Sanjit Singh: Understood. I take pause on. Thank you very much Sudhakar.
Sudhakar Ramakrishna: Thank you, Sanjit.
Operator: Our next question comes from Connor Passarella from Truist Securities. Please go ahead. Your line is open.
Connor Passarella: Perfect. Thank you. Good morning guys. This is Connor on for Terry Tillman. I just maybe wanted to start also with a more high-level question. So just as we think about the long-term targets of achieving $1 billion in ARR and mid-40% EBITDA margins. Just if we grow ARR 10%, it takes about five years to get there, about 5% takes around 10 years. As you think about these long-term targets, where do we think in reality, this will kind of shake out maybe closer to the five-year, 10-year mark?
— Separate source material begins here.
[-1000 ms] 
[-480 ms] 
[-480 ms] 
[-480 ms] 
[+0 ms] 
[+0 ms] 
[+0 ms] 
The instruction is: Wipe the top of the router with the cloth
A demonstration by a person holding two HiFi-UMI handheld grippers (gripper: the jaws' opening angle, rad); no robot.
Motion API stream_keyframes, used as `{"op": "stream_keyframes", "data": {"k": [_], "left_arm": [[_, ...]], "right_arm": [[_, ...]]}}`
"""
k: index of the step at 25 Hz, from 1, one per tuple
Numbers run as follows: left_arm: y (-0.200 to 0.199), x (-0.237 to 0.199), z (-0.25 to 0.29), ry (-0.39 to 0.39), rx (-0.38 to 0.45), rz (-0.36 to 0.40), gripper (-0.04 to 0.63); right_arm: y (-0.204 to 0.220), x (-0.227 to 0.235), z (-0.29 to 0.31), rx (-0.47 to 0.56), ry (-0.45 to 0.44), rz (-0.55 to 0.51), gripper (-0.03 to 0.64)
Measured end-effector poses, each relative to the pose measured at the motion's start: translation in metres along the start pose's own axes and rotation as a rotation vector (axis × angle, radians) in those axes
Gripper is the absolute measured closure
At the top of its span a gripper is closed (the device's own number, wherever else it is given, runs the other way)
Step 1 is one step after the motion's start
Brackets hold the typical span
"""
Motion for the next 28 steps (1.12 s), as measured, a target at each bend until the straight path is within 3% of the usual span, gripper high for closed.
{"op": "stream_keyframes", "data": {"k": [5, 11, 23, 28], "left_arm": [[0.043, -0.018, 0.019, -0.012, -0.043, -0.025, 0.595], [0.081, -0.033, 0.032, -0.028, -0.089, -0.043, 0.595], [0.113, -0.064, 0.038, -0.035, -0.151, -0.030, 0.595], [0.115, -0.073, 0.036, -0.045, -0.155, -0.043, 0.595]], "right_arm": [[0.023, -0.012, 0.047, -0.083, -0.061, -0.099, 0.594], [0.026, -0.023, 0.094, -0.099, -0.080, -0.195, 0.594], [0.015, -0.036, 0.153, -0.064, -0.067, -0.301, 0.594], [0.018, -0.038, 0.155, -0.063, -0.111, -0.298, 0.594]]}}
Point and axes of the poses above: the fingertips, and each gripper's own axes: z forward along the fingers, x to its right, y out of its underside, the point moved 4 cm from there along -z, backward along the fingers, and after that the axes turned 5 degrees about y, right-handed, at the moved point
Just any color around this is really helpful.
Bart Kalsu: Yes. Good question, Connor. I mean, when we’re thinking about it, we originally talked about having a target of those numbers in 2025. We need to see some acceleration in revenue, which we saw in the back half of the year. So if that trend continues, then we think these are targets that we think we can hit in the next five or six years, definitely not thinking about it on a 10-year horizon. We need to see more acceleration on the top-line. And then you’ll see us deliver the targets that we’re talking about.
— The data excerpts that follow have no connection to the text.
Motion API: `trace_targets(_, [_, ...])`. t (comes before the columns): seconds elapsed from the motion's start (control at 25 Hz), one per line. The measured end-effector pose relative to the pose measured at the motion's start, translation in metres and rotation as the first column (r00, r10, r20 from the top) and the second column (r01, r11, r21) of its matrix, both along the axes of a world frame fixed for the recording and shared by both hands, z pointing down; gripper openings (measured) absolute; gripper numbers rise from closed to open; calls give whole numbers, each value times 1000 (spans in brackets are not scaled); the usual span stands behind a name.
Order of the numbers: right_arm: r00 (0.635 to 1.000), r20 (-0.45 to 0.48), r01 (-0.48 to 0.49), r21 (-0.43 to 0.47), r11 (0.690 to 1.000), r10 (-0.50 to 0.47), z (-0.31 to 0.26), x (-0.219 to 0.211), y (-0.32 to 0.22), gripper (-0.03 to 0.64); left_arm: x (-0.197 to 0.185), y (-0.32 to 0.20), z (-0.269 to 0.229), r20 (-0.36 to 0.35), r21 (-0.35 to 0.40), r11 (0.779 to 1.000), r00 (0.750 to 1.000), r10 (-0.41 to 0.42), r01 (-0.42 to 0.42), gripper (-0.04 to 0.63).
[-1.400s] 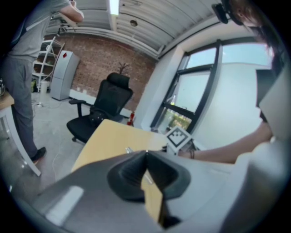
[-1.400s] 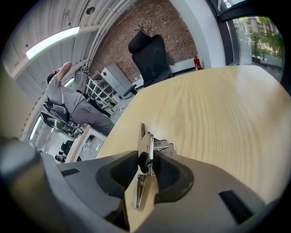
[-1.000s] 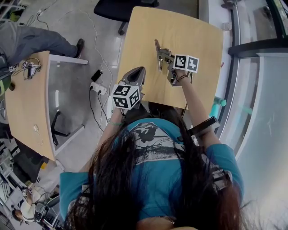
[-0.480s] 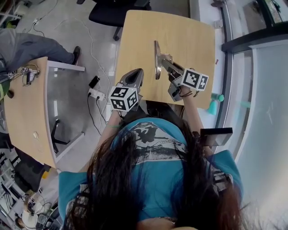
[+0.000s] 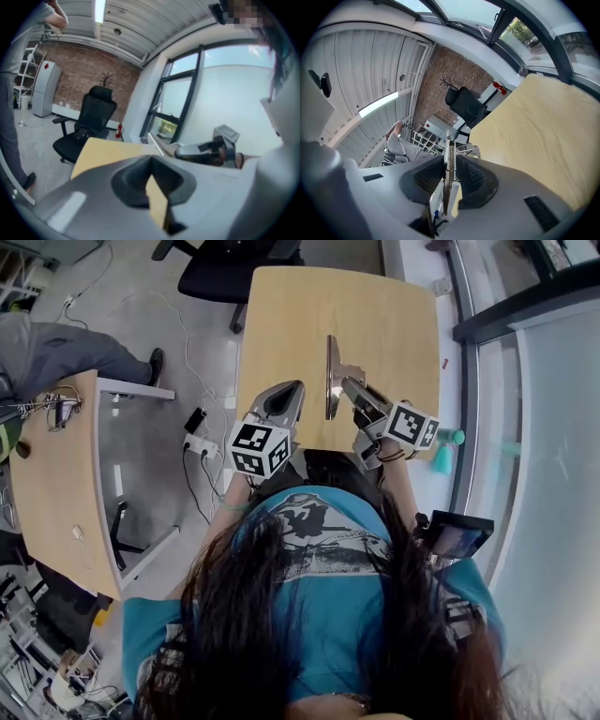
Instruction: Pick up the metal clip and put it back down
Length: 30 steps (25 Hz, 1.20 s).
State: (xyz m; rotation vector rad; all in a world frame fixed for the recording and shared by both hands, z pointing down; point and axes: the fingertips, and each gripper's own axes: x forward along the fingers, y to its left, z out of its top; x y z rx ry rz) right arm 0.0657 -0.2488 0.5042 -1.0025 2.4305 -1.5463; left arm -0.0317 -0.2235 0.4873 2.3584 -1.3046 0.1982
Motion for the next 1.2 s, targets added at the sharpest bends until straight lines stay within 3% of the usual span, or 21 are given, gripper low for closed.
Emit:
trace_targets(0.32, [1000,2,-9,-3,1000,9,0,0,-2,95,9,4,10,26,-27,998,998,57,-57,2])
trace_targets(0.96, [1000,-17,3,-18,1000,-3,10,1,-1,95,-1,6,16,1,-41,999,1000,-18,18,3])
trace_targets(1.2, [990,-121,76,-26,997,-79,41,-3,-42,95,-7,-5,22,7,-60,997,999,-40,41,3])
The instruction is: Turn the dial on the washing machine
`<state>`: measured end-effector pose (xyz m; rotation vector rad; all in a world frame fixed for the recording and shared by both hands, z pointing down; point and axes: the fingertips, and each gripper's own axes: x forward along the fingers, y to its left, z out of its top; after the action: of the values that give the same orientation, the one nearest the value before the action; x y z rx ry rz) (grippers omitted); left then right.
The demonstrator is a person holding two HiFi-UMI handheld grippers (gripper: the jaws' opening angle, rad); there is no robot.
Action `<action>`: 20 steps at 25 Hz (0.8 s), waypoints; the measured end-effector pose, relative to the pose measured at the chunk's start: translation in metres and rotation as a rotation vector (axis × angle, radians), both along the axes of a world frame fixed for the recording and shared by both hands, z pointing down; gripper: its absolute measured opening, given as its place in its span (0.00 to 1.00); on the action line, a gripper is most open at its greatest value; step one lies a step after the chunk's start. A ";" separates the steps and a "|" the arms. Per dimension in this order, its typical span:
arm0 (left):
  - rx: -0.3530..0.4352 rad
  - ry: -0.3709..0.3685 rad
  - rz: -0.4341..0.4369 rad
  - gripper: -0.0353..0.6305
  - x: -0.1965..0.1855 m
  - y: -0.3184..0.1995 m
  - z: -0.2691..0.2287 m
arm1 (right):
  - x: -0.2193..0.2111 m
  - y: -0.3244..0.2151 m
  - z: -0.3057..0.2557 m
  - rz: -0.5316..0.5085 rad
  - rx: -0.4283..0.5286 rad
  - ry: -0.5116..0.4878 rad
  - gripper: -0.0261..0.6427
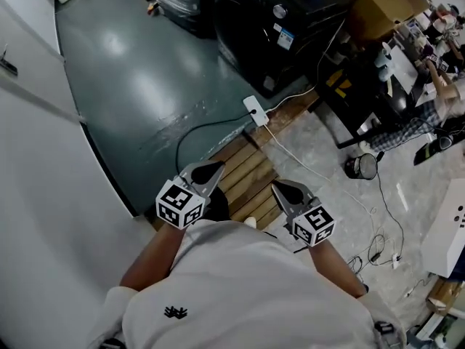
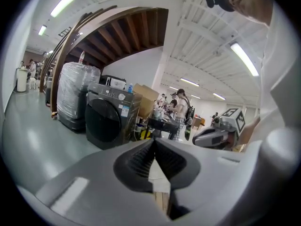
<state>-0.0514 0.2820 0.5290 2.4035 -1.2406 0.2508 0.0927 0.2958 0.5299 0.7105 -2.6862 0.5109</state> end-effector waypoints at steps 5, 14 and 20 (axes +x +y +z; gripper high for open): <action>-0.006 -0.032 0.089 0.14 -0.045 -0.036 -0.042 | -0.058 -0.040 -0.063 0.050 0.044 0.005 0.04; 0.012 -0.002 0.123 0.14 -0.061 -0.120 -0.071 | -0.071 -0.088 -0.082 0.095 0.012 0.080 0.07; -0.015 -0.043 0.086 0.20 -0.057 -0.184 -0.060 | -0.074 -0.161 -0.075 0.061 0.033 0.052 0.08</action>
<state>-0.1087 0.0979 0.4693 2.4540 -1.1506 0.3375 0.0189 0.1353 0.4549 0.8065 -2.6372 0.4570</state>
Sudhakar Ramakrishna: And Connor, we have taken absorbed the impact of subscription transition in both 2021, I should say, 2022 and 2023, and we’ll continue to do that. But as you can imagine, that also has a compounding effect as we get into the out years. And so I don’t believe that is fully internalized absorbed our model yet. And that’s the reason why I think the time horizon is nearer rather than farther.
Connor Passarella: Got it. Okay. Yes, that makes a lot of sense. Maybe just as a quick follow-up. We saw the announcement that once ago Chad Reese being appointed as the President of Americas Sales and Global Channel. Maybe just any progress support on getting them ramped up on the SolarWinds platform? Thank you guys.
Sudhakar Ramakrishna: Yes. So Chad has been here now for almost six months, Connor. And he’s, I would say, fully up to speed and in fact, on the road to meet our global channel partners in EMEA and APJ very sharply. So he and his team, not only have been driving, call it, the cadence around our partner program, but also scaling our Americas business and really supplementing our high-velocity motion with what I would call selective high-touch motion, because we see increasing opportunities as I noted in the script, as well as getting our partners more excited about our future and the possibilities that we offer them because there’s a lot of opportunities for partners to engage with SolarWinds solutions and become even more profitable than they previously were.
Connor Passarella: Great. Thank you.